Un jour, je me souviens avoir vu mon père envoyer son chauffeur, un matin au marché, en lui remettant de l’argent. Il lui a dit de lui acheter 10 Sylis de piments, 15 Sylis de gombos et d’autres choses. Il a juste fait cela pour savoir à combien les populations pouvaient avoir accès aux denrées de première nécessité. En effet, c’est très important de connaitre les difficultés auxquelles sont confrontées les populations. Et je pense que, c’est ça la solution.
Justinmorel.info : Si vous êtes élue maire de Kaloum, quelles seront vos priorités ?
Aminata Touré : La première chose qu’on va faire, c’est de créer un centre d’écoute oInterview ù des gens seront là pour écouter les populations en détresse, parce que les populations de Kaloum sont vraiment en détresse. Nous avons des mères de famille et des jeunes qui ne travaillent pas. C’est très regrettable de voir des citoyens à 10 heures du matin dans les cafés, ou qui sont en train de jouer au PMU! Je pense que la priorité d’abord, c’est de se rapprocher de ces jeunes et de savoir comment les aider, comment trouver de l’emploi pour eux. Parmi ces jeunes, il y a beaucoup qui sont diplômés mais qui sont au chômage. Ensuite, il y a des jeunes qui ne sont réellement pas du tout formés et qui n’ont aucune base.
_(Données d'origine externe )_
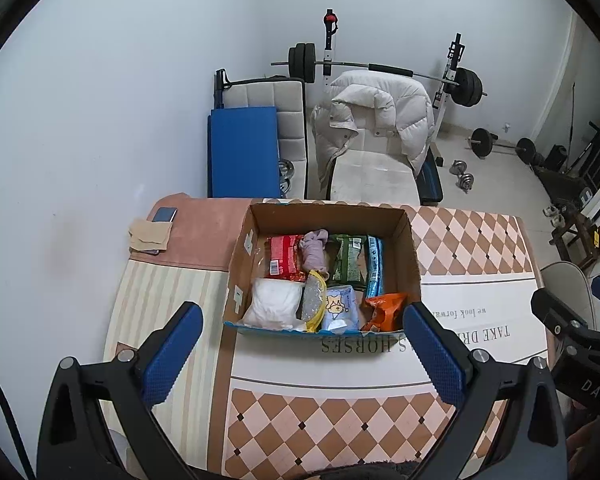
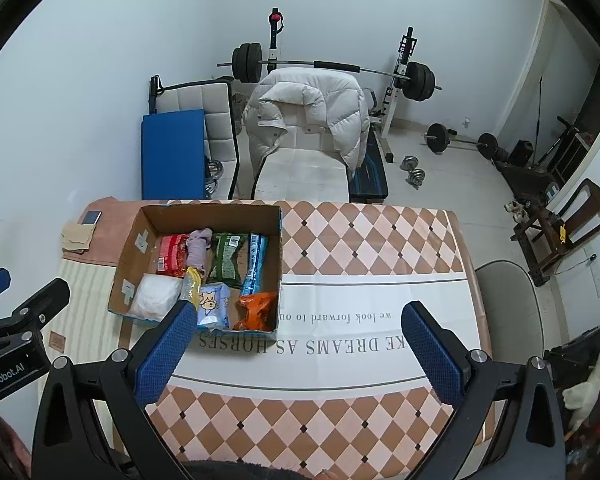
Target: Organize soft objects
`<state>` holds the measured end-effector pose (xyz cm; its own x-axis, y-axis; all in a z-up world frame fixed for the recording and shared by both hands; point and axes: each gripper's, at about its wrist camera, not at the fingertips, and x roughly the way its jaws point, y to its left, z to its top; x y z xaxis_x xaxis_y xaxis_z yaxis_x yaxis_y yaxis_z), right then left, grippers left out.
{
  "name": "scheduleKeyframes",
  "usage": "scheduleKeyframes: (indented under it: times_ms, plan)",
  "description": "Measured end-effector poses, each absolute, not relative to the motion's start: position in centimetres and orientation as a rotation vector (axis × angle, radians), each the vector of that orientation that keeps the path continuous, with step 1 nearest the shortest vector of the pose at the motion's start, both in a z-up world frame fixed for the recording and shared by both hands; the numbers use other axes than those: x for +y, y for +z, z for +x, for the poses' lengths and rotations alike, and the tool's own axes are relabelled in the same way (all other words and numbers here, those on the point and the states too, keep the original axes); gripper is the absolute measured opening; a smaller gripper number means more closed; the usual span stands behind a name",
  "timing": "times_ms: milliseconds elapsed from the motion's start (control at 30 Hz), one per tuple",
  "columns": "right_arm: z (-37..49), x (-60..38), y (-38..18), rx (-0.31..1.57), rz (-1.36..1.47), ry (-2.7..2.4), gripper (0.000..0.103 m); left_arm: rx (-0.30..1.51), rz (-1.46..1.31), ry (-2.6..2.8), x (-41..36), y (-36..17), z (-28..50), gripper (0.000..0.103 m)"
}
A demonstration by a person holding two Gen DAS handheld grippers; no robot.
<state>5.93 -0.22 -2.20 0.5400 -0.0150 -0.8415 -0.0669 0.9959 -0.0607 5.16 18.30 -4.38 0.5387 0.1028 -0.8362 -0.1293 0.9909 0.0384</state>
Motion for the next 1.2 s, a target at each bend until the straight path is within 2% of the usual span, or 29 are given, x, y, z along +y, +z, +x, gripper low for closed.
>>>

Il faudra créer de grands centres d’ateliers bien équipés, où nous formerons des maçons qualifiés, des électriciens, des plombiers pour les mettre sur le marchés de l’emploi, parce que vous n’êtes pas sans savoir que toutes ces grandes sociétés ont leurs bases à Kaloum y compris ma société. Ces sociétés ont des projets, nous pouvons en formant ces jeunes leur dire que nous les mettons à leur disposition qu’on les a formés dans différents métiers. Et là, si on le fait avec 10, 15 jusqu’à 20 sociétés, je pense que nous trouver ons assez d’emplois pour les jeunes de Kaloum.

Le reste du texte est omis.